Their local boozer has been boarded up, unable to offset soaring costs by selling £25 gin and tonics to a clientele where the price of a pint is immaterial. Their neighbours increasingly don't know their names, sometimes not even their language. Their life stories are rarely told. Their futures are totally irrelevant to anybody else. And their worth is increasingly easily replaced by someone imported from abroad.
Working in pubs and nightclubs in Gloucester to pay my way through university, I have glimpsed at the chaos that can come with others’ struggle and strife. During the holidays, I would make crassly named cocktails for small-time gangsters, then during term time, serve boules of champagne to the progeny of minor European royals. I have lived among paradigm characters on both sIdes.
And yet while a middle class alcoholic exposed through a public breakdown can be celebrated for a mea culpa in a thoughtful column or get a book contract about mental health; while even a converted terrorist can be lionised for a miraculous Damescene Conversation and voraciously platformed as a beautiful curio, there is no redemption for the working class. Their imperfections remain ugly smears that they must carry as scarlet letters to close doors at every turn.
That is the fascinating thing about Tommy. Despite the demonisation, he has only grown bigger. Accrued more followers. Been invited to the Oxford Union where a room of the world's most privileged sat rapt as they listened to him paint a picture of his brutal, alien world. Prison hasn't prevented him. It's made him a martyr to many.
Tommy is a phenomenon, borne out of a perfectly aligned cocktail of increasing sociological necessity in a frantically changing world, and the emergence of man who, with dogged and reckless determination, has decided that this will be a fight to the end. A fight almost nobody else dares to enter. And fight he does. For good or for bad, this is now his cause, regardless of repercussions.
Underneath Tommy, is Stephen. Or Yax. A kid raised with street smarts, honour amongst thieves, running with the pack and raging at the world’s injustices. A working class warrior with a hot head and self righteous indignation, impatience and cockiness, fuelled by a tenacity and cunning that gets him into hot water, and out of it again. Yet also a vulnerable man with a copious heart who often rubs his head with frustrated pent up emotion, before swelling up and looming forward with an imposing stance of renewed resilience and a flashing fury in his eyes.
I can see who he is.
But I doubt most middle classes ever will.
And therein lies the very phenomenon of Tommy. Both born in, and now borne out of, that great gulf: The social schism and unresolved divide at the heart of it all.
Great piece Alex and look forward to seeing the interview. Have no clue why Tice & Co dismiss him. There were many Reform voters at the protest on Saturday and Tice has alienated them with his crass comments yesterday. They should be aligning not dismissing!

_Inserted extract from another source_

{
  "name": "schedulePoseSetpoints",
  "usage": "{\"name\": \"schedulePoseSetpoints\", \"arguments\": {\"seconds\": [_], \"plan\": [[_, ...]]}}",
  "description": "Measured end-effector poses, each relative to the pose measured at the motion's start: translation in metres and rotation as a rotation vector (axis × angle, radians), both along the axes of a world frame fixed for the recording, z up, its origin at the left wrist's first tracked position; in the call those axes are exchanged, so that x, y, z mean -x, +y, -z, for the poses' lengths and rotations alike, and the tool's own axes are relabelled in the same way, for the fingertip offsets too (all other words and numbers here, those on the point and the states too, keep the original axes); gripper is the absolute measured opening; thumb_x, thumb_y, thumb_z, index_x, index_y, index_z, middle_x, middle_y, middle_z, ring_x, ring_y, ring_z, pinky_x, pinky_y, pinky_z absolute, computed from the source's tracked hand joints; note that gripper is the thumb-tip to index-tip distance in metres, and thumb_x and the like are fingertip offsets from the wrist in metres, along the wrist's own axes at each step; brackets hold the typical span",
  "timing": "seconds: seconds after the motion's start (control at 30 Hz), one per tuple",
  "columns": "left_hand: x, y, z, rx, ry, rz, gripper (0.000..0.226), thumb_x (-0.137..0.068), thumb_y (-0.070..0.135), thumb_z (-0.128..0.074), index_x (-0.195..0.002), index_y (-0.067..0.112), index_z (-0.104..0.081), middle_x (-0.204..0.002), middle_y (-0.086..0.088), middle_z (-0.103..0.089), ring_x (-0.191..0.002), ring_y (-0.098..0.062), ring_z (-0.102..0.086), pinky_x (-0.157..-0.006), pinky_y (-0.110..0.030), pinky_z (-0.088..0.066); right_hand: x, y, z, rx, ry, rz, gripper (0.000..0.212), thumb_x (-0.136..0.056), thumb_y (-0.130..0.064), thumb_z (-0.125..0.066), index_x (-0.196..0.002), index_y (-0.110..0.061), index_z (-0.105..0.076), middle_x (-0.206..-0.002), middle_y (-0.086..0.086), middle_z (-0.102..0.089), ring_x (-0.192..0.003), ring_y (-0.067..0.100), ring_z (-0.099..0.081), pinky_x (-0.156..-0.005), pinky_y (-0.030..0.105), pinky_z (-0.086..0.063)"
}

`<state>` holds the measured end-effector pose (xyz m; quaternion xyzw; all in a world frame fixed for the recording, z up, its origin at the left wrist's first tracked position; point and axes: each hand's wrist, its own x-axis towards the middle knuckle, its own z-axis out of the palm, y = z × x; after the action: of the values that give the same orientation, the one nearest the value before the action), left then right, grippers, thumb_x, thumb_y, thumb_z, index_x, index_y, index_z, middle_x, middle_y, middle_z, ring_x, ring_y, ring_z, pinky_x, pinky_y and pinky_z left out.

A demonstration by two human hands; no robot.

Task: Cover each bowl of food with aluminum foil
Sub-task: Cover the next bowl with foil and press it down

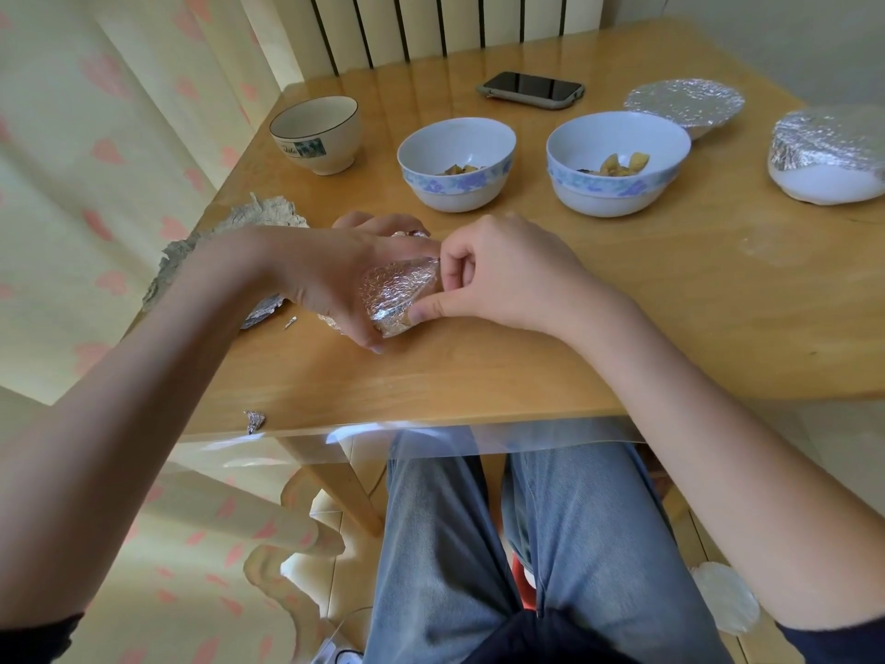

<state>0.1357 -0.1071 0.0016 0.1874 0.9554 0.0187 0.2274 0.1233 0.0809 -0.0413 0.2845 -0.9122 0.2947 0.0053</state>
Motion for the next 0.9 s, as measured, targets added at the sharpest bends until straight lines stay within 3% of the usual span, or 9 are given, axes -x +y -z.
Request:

Reading this has made me emotional Alex, I have followed and researched Tommy for some time now. I have attended all the Rallies held this year, I have attended alone and travelled from Newcastle, and had an excellent time talking to the nicest people and felt like part of something huge, the whole thing has an energy that is contagious. I think the journalism and documentaries Tommy has produced are award winning and hard hitting, highlighting serious matters that we should all be talking about. I am so pleased that you took the time to speak with Tommy, can’t wait to watch. I love watching you too, so this will be my perfect interview.